Retype, exactly and with nothing added, the lines from the one showing "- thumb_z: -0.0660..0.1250" through the final line of the material. Omit pictures.

+--

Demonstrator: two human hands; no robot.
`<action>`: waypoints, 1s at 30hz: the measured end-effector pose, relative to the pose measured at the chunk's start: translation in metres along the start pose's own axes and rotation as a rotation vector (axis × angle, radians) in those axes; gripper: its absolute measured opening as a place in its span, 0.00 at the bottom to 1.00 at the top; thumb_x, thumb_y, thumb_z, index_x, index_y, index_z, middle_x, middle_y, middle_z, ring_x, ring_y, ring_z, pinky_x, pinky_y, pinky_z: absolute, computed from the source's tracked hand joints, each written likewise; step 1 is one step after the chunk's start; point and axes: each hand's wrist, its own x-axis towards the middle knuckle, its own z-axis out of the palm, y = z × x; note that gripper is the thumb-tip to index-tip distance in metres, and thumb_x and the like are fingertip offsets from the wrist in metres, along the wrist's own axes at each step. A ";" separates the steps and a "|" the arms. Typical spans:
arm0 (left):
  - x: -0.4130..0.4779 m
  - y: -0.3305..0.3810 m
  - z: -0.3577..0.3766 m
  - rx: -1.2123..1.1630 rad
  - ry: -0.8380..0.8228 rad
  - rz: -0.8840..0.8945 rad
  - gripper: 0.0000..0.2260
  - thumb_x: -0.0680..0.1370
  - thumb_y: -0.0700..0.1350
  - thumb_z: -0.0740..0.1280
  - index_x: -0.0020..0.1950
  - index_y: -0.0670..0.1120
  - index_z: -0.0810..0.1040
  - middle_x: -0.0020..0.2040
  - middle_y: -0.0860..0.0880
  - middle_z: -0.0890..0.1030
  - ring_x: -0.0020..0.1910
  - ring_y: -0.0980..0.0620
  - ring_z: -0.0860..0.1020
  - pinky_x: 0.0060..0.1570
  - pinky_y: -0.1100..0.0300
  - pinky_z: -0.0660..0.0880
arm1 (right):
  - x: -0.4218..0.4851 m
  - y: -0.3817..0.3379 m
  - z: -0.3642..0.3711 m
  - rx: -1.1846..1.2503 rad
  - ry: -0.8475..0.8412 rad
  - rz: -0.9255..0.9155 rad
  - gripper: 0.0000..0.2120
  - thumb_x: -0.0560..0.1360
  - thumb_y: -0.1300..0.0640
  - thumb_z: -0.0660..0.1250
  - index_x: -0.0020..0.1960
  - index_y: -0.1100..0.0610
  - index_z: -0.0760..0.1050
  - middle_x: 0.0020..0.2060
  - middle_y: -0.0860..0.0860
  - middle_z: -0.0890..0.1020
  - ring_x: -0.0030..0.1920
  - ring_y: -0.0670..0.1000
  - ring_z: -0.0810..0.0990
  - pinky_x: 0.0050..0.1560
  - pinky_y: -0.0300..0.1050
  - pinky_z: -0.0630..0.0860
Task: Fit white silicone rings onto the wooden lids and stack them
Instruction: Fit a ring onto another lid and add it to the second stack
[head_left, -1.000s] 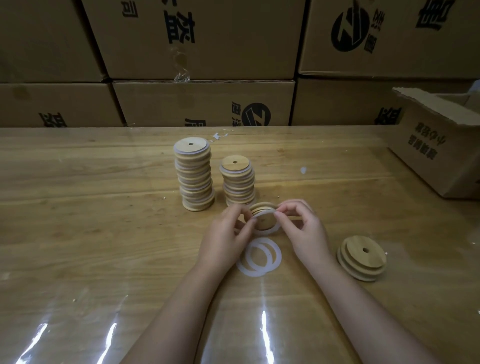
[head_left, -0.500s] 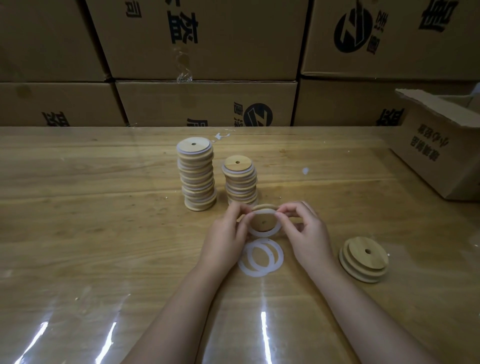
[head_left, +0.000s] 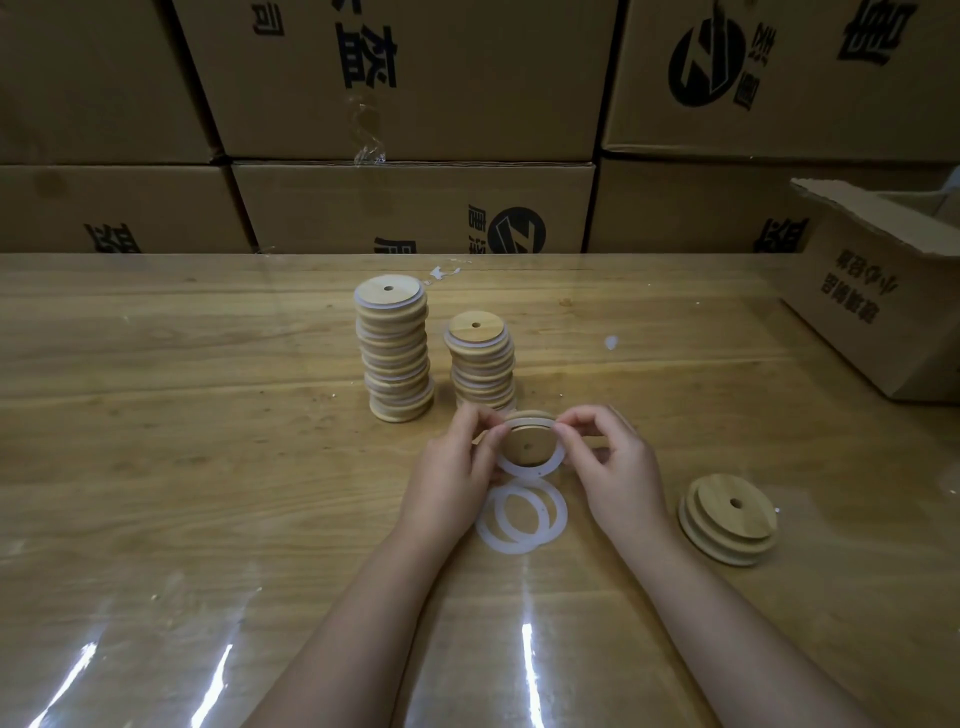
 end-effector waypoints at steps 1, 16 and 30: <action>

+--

Result of the task
  - thumb_z: -0.0660..0.1250
  - index_x: -0.0020..0.1960
  - index_y: -0.1100..0.0610
  - index_z: -0.0760..0.1050
  - middle_x: 0.0020..0.2060
  - middle_y: -0.0860..0.0860
  - middle_z: -0.0890..0.1020
  - ring_x: -0.0030..0.1920
  - ring_y: -0.0670..0.1000
  - ring_z: -0.0810..0.0990
  - pinky_x: 0.0050..0.1560
  - pinky_y: -0.0300..0.1050
  - pinky_z: -0.0630..0.0860
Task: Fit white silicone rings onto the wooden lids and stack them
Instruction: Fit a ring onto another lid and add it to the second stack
[head_left, -1.000s] 
[head_left, -0.500s] 
[head_left, +0.000s] 
 end-effector waypoints at steps 1, 16 and 30: <action>

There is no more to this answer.